Access KML file downloaded by NetworkLink

934 views
Skip to first unread message

Robert Cazaciuc

unread,
Feb 1, 2011, 9:18:34 AM2/1/11
to KML Developer Support - Advanced Support for KML
Hi everyone,

I am trying to find a way to access the KML retrieved by the Network
Link either manually or using Java Script and the GE plug-in. I have
posted this in 2 different groups because I am not sure under which
category would fit better.

The short story: I want to save on my computer every single instance
of the KML file downloaded by Google Earth which is specified in the
Network Link.

The long story:

Some websites allow you to view delayed information of all the
commercial ships in the world. They provide a KML file which contains
all the information needed by Google Earth to then download the actual
data and display it. From my understanding, with the Network Link
functionality, it automatically downloads the file specified under the
<href> tag every x seconds. I am interested in saving this KML file
locally, and so far it has been pretty easy for me to do so: simply
take the link from the initial KML file downloaded (specified in the
<NetworkLink><Link> tag) and do a bit of Java coding to download this
file on a regular basis. Everything was nice and smooth.

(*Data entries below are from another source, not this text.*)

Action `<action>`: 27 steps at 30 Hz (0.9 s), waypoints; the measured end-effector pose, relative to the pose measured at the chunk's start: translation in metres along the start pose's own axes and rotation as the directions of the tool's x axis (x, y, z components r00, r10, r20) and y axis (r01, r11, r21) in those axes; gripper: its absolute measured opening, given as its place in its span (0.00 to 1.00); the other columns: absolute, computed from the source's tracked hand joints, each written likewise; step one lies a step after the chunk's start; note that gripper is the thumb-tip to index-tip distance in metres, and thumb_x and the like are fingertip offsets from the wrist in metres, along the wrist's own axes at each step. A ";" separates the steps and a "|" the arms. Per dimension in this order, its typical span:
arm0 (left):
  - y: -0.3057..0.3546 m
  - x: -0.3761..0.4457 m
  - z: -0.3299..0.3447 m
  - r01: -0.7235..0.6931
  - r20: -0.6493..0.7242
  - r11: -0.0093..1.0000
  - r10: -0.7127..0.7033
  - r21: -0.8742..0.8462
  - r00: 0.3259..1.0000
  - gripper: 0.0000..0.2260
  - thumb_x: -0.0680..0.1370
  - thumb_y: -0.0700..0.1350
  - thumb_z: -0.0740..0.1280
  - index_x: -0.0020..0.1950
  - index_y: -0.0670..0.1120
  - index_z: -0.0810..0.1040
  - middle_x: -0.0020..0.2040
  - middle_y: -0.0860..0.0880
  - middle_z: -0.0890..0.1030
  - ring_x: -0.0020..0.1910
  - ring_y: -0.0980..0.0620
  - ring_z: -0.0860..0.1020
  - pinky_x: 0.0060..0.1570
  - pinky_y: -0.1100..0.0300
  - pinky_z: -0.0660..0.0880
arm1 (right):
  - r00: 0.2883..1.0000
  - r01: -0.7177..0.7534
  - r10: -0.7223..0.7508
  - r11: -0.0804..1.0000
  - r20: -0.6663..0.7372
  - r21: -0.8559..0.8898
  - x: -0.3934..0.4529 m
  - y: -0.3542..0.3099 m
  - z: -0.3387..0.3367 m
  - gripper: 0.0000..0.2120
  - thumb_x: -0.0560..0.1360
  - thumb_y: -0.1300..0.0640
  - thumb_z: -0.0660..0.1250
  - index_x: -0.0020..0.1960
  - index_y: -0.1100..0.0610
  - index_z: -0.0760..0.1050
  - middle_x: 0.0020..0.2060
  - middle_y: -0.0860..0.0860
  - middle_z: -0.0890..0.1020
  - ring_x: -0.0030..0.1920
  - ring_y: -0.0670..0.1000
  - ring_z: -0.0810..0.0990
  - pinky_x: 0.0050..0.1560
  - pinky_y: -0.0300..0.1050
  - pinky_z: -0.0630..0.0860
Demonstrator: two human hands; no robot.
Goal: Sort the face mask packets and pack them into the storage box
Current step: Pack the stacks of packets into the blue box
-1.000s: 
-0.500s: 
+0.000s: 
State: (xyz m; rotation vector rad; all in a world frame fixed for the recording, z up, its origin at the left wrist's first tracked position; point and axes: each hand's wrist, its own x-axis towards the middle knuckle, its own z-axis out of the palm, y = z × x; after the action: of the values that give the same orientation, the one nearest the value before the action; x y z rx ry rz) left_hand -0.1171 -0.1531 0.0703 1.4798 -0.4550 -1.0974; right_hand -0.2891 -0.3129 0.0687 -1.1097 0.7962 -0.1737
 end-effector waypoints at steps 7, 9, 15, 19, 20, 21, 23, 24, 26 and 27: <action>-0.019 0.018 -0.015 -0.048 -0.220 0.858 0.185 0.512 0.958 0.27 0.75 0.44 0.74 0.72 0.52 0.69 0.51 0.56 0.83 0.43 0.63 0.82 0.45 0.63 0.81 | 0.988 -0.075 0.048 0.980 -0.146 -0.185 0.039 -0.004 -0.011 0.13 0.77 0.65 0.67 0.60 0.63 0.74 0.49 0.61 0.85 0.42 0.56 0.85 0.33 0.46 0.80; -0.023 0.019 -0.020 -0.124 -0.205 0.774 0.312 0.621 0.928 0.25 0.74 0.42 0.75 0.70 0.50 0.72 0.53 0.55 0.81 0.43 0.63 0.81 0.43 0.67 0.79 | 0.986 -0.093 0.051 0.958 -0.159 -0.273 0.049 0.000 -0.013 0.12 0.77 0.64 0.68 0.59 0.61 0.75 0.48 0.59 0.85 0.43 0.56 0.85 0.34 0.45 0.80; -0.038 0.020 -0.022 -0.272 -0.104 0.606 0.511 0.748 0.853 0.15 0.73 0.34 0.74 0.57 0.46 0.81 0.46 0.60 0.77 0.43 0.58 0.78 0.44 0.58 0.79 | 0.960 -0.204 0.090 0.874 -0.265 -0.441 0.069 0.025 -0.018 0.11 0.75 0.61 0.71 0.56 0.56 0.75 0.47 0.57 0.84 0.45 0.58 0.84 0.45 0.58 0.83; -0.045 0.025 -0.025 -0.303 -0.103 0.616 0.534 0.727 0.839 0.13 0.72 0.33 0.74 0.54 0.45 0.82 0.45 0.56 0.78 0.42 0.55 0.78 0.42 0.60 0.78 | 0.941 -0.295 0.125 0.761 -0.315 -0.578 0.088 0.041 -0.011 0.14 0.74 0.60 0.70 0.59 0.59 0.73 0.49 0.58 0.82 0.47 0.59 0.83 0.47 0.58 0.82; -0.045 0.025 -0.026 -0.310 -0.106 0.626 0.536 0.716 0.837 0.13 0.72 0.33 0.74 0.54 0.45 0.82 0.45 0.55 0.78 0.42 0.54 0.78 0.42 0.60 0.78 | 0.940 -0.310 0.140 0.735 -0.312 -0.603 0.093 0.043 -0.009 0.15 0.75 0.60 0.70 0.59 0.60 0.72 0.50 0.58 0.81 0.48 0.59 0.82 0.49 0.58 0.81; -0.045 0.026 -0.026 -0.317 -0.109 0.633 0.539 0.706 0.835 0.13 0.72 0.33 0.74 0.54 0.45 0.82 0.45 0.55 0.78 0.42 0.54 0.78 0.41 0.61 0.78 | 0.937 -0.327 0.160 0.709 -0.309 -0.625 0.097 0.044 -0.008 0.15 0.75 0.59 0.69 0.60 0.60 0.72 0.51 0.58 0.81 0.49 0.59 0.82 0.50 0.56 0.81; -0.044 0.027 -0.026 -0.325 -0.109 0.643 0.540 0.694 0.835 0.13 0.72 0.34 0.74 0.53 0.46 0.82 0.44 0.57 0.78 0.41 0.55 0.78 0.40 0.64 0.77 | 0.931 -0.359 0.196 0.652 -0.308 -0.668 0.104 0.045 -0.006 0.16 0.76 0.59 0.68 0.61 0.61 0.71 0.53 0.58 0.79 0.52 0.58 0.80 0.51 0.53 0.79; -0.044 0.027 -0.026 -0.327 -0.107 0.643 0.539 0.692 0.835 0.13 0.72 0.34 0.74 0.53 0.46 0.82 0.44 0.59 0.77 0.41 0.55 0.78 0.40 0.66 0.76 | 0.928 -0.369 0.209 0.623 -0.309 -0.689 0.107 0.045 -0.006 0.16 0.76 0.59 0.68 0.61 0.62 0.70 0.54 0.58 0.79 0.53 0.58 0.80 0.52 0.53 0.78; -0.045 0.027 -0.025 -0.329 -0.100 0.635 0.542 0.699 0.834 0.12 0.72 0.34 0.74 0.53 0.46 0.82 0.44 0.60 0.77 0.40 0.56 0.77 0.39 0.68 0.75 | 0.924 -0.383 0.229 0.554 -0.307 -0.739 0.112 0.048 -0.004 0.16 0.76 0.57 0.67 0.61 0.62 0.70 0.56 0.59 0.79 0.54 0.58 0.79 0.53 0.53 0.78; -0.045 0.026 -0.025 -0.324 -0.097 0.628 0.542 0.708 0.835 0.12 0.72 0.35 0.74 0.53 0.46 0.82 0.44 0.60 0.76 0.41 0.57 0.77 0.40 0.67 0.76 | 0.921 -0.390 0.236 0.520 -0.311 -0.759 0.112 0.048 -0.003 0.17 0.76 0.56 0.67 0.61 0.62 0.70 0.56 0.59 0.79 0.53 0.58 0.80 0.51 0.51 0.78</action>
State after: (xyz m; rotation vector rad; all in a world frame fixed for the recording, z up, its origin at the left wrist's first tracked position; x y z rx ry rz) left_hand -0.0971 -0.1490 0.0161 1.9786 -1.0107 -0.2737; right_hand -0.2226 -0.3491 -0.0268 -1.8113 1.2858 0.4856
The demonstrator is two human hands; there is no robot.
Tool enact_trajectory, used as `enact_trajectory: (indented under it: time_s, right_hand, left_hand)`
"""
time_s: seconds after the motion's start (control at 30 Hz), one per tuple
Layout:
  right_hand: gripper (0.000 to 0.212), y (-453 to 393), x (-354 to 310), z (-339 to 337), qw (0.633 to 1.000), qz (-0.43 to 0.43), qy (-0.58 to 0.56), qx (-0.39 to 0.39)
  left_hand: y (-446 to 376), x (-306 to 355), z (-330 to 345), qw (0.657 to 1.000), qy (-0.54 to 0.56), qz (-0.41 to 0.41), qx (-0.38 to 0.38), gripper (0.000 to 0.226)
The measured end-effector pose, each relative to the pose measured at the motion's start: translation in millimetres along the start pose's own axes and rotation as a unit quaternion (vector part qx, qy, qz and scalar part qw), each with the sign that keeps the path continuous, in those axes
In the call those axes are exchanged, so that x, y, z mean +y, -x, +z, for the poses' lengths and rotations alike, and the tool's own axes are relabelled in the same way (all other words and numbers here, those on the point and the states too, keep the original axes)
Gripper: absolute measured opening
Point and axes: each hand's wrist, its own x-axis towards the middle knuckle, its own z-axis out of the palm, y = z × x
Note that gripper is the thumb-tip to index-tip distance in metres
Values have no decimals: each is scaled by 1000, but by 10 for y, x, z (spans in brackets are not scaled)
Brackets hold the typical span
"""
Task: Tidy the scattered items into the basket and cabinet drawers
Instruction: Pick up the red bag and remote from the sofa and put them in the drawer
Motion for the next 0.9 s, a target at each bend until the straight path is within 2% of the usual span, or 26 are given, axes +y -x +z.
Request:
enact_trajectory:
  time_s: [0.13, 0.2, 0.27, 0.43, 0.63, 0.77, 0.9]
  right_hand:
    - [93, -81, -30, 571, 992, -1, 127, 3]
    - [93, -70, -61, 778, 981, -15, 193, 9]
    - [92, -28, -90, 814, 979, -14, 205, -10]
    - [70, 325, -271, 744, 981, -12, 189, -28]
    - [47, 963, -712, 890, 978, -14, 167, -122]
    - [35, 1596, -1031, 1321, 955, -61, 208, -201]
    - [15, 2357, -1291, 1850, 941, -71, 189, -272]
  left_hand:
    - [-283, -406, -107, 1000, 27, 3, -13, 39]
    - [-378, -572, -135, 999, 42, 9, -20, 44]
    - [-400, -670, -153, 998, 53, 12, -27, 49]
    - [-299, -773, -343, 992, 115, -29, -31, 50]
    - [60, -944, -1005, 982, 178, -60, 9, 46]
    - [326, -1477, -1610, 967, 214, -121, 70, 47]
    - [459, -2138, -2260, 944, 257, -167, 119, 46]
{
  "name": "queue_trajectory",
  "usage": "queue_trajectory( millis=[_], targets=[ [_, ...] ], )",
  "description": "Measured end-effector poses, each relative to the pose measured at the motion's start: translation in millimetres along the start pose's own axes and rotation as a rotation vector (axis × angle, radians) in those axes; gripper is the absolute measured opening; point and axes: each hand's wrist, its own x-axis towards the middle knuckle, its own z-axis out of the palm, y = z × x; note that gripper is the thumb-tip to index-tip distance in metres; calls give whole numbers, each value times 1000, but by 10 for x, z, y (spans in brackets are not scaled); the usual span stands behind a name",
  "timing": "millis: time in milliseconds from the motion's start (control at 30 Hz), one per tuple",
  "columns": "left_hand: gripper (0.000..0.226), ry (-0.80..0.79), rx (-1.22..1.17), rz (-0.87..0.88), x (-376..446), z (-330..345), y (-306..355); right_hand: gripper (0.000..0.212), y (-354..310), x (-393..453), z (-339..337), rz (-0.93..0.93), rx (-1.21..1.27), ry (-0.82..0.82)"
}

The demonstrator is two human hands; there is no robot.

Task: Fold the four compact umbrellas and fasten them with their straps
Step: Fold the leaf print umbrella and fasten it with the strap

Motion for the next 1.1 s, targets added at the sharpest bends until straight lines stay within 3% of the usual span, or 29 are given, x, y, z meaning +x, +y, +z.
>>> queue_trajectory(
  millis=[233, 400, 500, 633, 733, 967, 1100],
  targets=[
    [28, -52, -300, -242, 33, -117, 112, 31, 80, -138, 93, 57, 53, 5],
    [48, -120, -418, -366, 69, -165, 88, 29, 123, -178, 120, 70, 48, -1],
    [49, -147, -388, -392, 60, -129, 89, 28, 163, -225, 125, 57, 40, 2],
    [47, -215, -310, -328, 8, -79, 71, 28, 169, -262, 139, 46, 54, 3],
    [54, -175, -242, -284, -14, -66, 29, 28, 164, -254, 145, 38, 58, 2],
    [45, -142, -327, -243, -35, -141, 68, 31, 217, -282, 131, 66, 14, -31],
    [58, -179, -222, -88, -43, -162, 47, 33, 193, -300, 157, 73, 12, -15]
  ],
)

Recently, I subscribed to a website which has a wider coverage of the
data that I am interested in, and they pretty much have the same
solution to providing the data and displaying it in Google Earth
except a few things.

The most important difference is the fact that the URL inside the
<NetworkLink> of the KML file that I download from they're website is
randomly generated every time I download the file.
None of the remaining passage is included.